> _REQUIRED ACTION_
In the entries below, find each line with the word "chrome" and pull it out.

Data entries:
Start of Block
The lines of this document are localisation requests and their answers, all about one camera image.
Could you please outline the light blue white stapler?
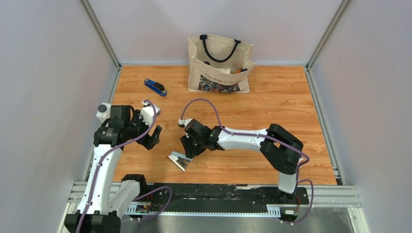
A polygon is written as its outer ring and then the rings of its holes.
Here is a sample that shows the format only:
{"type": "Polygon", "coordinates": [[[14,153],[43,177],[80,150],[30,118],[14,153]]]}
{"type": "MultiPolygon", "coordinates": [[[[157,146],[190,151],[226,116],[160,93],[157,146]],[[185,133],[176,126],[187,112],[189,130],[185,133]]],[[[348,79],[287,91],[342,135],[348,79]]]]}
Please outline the light blue white stapler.
{"type": "Polygon", "coordinates": [[[188,165],[192,159],[187,158],[184,154],[172,151],[168,158],[182,171],[186,172],[188,165]]]}

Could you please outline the blue black stapler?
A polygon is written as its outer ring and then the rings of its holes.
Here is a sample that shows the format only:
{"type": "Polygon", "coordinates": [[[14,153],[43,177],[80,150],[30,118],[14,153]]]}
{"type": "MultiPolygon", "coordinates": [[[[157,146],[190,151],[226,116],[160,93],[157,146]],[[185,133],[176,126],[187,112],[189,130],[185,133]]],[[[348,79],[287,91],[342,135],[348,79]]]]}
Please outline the blue black stapler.
{"type": "Polygon", "coordinates": [[[144,80],[144,85],[146,87],[148,87],[149,89],[151,89],[152,91],[156,92],[158,95],[165,97],[167,95],[167,91],[164,87],[164,85],[155,82],[153,80],[150,79],[145,79],[144,80]]]}

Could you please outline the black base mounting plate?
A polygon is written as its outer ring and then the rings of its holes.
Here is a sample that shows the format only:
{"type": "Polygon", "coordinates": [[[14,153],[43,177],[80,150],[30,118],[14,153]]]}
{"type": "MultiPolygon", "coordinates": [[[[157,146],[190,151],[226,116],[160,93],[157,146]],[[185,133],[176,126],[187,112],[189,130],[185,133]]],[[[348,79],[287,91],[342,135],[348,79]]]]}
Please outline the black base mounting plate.
{"type": "Polygon", "coordinates": [[[154,191],[140,199],[150,210],[179,213],[265,213],[267,205],[286,205],[295,209],[310,203],[304,187],[295,195],[282,196],[276,186],[210,183],[153,183],[143,193],[154,191]]]}

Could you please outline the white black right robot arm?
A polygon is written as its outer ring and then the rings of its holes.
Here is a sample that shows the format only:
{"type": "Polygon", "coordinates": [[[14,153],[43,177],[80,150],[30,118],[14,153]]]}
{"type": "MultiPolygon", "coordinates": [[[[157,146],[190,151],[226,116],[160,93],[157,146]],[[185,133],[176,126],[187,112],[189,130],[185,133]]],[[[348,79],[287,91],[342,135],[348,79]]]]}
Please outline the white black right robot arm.
{"type": "Polygon", "coordinates": [[[278,124],[267,129],[248,131],[215,126],[209,128],[195,119],[180,119],[179,127],[185,135],[180,138],[187,158],[194,158],[205,150],[259,151],[278,171],[277,197],[283,203],[296,198],[298,164],[304,144],[278,124]]]}

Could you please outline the aluminium frame rail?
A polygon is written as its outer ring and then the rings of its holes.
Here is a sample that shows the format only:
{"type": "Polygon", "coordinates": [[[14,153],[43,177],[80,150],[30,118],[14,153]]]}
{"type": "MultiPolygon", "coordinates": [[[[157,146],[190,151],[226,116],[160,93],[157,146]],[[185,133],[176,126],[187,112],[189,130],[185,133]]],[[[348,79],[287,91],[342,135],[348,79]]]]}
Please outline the aluminium frame rail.
{"type": "Polygon", "coordinates": [[[367,233],[352,186],[112,183],[90,194],[76,182],[61,230],[70,233],[367,233]]]}

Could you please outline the beige canvas tote bag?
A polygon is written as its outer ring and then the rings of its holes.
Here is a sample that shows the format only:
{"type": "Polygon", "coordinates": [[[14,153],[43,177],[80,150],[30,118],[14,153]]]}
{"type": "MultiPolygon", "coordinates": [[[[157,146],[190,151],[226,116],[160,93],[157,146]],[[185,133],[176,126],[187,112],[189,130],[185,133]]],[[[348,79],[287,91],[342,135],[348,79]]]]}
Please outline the beige canvas tote bag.
{"type": "Polygon", "coordinates": [[[254,45],[214,34],[187,39],[190,92],[249,93],[254,45]]]}

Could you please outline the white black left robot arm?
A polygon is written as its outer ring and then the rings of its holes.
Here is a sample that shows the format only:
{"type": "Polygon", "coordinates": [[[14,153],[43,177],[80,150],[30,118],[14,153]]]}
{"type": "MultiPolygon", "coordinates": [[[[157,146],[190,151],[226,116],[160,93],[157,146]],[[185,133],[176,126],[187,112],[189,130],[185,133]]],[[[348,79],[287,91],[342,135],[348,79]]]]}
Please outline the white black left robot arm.
{"type": "Polygon", "coordinates": [[[133,199],[148,197],[144,175],[127,174],[111,195],[112,181],[125,145],[136,142],[147,150],[159,143],[162,128],[155,125],[161,111],[149,100],[136,110],[131,105],[102,103],[96,117],[101,125],[93,137],[93,157],[86,189],[64,226],[70,233],[118,233],[121,218],[133,199]]]}

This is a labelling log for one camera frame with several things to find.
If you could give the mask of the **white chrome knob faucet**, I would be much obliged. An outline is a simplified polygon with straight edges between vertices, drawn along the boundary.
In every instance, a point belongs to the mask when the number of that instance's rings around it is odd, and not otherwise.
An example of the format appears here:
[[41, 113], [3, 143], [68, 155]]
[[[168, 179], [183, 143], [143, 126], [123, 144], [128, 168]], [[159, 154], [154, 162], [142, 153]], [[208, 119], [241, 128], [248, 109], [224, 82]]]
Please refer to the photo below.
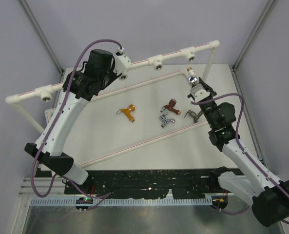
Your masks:
[[197, 85], [199, 83], [199, 79], [196, 76], [193, 68], [191, 67], [187, 68], [187, 74], [188, 74], [187, 80], [190, 85]]

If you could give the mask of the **white pipe frame rack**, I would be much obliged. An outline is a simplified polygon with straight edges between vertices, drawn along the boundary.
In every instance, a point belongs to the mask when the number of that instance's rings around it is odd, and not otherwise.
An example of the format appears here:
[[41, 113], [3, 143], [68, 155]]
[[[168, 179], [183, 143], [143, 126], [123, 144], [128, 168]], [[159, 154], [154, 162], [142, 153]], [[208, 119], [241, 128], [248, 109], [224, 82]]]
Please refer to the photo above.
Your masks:
[[[159, 71], [163, 68], [163, 62], [166, 60], [185, 57], [188, 61], [193, 61], [197, 52], [210, 50], [210, 57], [201, 78], [198, 78], [191, 69], [186, 72], [188, 83], [192, 86], [188, 98], [193, 102], [200, 102], [210, 95], [201, 81], [206, 80], [219, 46], [220, 42], [214, 40], [200, 46], [192, 46], [132, 62], [118, 41], [97, 40], [90, 43], [79, 56], [78, 62], [82, 60], [87, 51], [90, 52], [82, 69], [73, 68], [63, 83], [46, 85], [24, 94], [8, 96], [6, 103], [16, 108], [41, 134], [36, 142], [26, 145], [26, 152], [35, 161], [57, 171], [63, 163], [66, 163], [68, 167], [73, 166], [73, 158], [62, 152], [66, 138], [81, 111], [100, 91], [106, 89], [117, 79], [126, 79], [130, 70], [151, 66]], [[56, 91], [60, 92], [62, 100], [57, 104], [48, 125], [42, 128], [21, 106], [21, 102], [34, 97], [50, 101], [51, 95]]]

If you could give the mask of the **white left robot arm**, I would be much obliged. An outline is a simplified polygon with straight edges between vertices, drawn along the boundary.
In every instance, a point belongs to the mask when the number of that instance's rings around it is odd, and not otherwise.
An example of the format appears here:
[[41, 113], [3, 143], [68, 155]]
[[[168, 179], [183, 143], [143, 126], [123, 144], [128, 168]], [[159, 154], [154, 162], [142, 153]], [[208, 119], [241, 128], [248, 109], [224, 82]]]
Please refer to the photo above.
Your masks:
[[111, 52], [92, 50], [84, 71], [76, 71], [67, 76], [60, 93], [61, 102], [44, 132], [35, 143], [27, 143], [24, 148], [26, 153], [54, 173], [76, 183], [76, 189], [82, 194], [92, 190], [92, 181], [88, 179], [88, 172], [63, 152], [64, 144], [73, 124], [92, 97], [116, 80], [115, 64]]

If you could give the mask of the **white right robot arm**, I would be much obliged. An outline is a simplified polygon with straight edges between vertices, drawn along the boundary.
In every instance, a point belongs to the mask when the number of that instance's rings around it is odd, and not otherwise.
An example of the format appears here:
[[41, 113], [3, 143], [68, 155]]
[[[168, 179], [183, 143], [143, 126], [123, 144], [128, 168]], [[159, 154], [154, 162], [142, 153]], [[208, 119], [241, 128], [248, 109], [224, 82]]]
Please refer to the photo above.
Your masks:
[[246, 179], [239, 178], [225, 167], [216, 169], [209, 179], [214, 192], [227, 190], [250, 206], [255, 218], [268, 227], [289, 217], [289, 180], [282, 181], [266, 168], [241, 140], [240, 123], [235, 116], [234, 105], [223, 102], [216, 104], [216, 92], [202, 79], [195, 86], [198, 91], [192, 95], [194, 104], [199, 105], [210, 126], [209, 139], [213, 146], [231, 159]]

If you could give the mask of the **dark grey lever faucet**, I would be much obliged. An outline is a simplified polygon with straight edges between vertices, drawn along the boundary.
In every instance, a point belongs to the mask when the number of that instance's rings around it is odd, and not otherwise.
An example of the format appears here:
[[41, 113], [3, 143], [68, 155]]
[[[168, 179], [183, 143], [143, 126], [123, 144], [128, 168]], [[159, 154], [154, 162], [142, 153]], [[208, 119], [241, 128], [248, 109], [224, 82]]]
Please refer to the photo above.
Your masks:
[[197, 123], [198, 120], [199, 120], [199, 118], [202, 116], [202, 114], [203, 114], [202, 111], [200, 111], [200, 112], [197, 114], [196, 112], [194, 112], [194, 111], [192, 111], [192, 110], [189, 110], [189, 111], [185, 114], [184, 117], [190, 116], [190, 117], [193, 118], [193, 122], [194, 122], [194, 123]]

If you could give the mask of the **red brown faucet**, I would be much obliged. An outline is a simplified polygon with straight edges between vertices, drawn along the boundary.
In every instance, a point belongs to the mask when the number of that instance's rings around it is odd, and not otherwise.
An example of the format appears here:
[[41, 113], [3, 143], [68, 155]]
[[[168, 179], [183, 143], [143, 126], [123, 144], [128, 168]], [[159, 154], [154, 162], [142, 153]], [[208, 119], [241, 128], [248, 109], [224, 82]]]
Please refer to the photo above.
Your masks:
[[176, 115], [181, 115], [181, 111], [174, 108], [175, 105], [176, 105], [176, 100], [172, 98], [167, 105], [164, 105], [163, 107], [161, 107], [160, 112], [162, 113], [165, 110], [169, 110], [175, 113]]

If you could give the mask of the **orange faucet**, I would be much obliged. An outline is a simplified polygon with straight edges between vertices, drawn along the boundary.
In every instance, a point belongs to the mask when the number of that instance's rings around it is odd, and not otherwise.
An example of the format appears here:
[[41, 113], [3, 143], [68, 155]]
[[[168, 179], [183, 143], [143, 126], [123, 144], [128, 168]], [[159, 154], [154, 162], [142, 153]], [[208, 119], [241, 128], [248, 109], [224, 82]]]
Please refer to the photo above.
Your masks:
[[130, 104], [127, 108], [119, 109], [116, 114], [121, 114], [123, 113], [131, 123], [134, 122], [134, 117], [131, 115], [131, 113], [135, 111], [135, 106]]

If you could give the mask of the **chrome silver faucet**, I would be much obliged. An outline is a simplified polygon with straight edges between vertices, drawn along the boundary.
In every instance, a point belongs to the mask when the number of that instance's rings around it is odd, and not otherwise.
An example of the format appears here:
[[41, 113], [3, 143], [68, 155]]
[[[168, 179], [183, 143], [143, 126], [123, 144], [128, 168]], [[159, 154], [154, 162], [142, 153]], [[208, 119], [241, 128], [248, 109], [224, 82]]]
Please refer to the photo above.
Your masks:
[[175, 123], [175, 119], [167, 118], [168, 113], [164, 113], [159, 116], [159, 120], [161, 121], [161, 127], [164, 128], [169, 123]]

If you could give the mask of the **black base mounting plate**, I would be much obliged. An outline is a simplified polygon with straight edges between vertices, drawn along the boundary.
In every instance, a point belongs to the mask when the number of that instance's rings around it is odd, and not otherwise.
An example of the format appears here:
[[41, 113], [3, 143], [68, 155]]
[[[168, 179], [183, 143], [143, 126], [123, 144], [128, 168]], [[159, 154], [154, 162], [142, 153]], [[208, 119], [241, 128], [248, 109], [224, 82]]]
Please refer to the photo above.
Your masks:
[[64, 193], [77, 195], [81, 191], [113, 199], [164, 199], [172, 193], [174, 199], [204, 198], [205, 194], [223, 193], [218, 176], [230, 171], [217, 169], [174, 170], [89, 170], [88, 182], [73, 185], [63, 179]]

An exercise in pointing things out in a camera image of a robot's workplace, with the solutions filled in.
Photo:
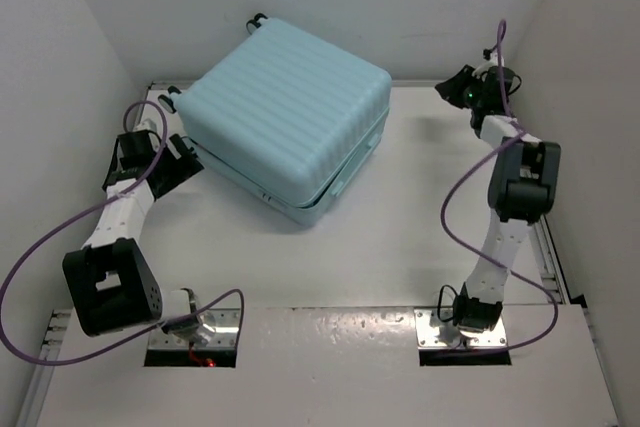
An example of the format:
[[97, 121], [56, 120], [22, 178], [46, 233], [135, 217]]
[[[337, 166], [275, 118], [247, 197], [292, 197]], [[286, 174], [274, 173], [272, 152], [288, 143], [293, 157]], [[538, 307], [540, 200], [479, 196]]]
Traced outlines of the light blue suitcase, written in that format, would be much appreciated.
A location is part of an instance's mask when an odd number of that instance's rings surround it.
[[246, 28], [203, 77], [159, 100], [207, 167], [311, 227], [379, 145], [392, 79], [281, 19], [258, 13]]

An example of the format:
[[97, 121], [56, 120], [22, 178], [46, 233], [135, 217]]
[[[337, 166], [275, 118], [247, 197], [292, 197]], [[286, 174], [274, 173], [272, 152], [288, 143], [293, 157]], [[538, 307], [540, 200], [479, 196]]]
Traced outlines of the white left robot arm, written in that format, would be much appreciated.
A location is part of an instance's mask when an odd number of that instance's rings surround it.
[[115, 199], [105, 206], [98, 224], [81, 249], [66, 254], [62, 268], [85, 334], [98, 336], [161, 319], [161, 289], [139, 246], [152, 205], [203, 170], [194, 150], [180, 135], [169, 137], [155, 168], [142, 177], [157, 148], [149, 130], [117, 137], [102, 189]]

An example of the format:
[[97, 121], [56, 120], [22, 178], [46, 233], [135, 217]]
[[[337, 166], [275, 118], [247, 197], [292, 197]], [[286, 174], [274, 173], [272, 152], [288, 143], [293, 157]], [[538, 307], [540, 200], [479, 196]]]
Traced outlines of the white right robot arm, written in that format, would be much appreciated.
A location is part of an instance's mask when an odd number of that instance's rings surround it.
[[484, 332], [496, 326], [520, 244], [555, 202], [561, 146], [524, 132], [504, 107], [520, 82], [514, 71], [501, 73], [488, 62], [480, 68], [466, 65], [435, 86], [442, 100], [470, 111], [472, 131], [493, 152], [489, 227], [483, 246], [472, 250], [478, 261], [455, 295], [448, 319], [463, 331]]

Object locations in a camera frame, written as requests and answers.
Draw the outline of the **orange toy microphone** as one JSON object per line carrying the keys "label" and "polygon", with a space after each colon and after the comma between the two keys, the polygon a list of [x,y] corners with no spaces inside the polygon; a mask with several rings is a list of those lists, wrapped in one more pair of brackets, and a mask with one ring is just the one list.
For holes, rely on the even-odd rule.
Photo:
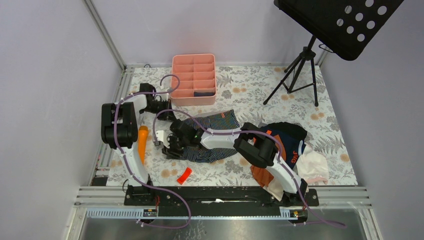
End of Block
> _ANSWER FOR THE TASK_
If you could give the mask of the **white chrome knob faucet**, I would be much obliged. An outline is a simplified polygon with straight edges between vertices, drawn along the boundary.
If you could give the mask of the **chrome silver faucet**, I would be much obliged. An outline is a simplified polygon with straight edges between vertices, drawn along the boundary.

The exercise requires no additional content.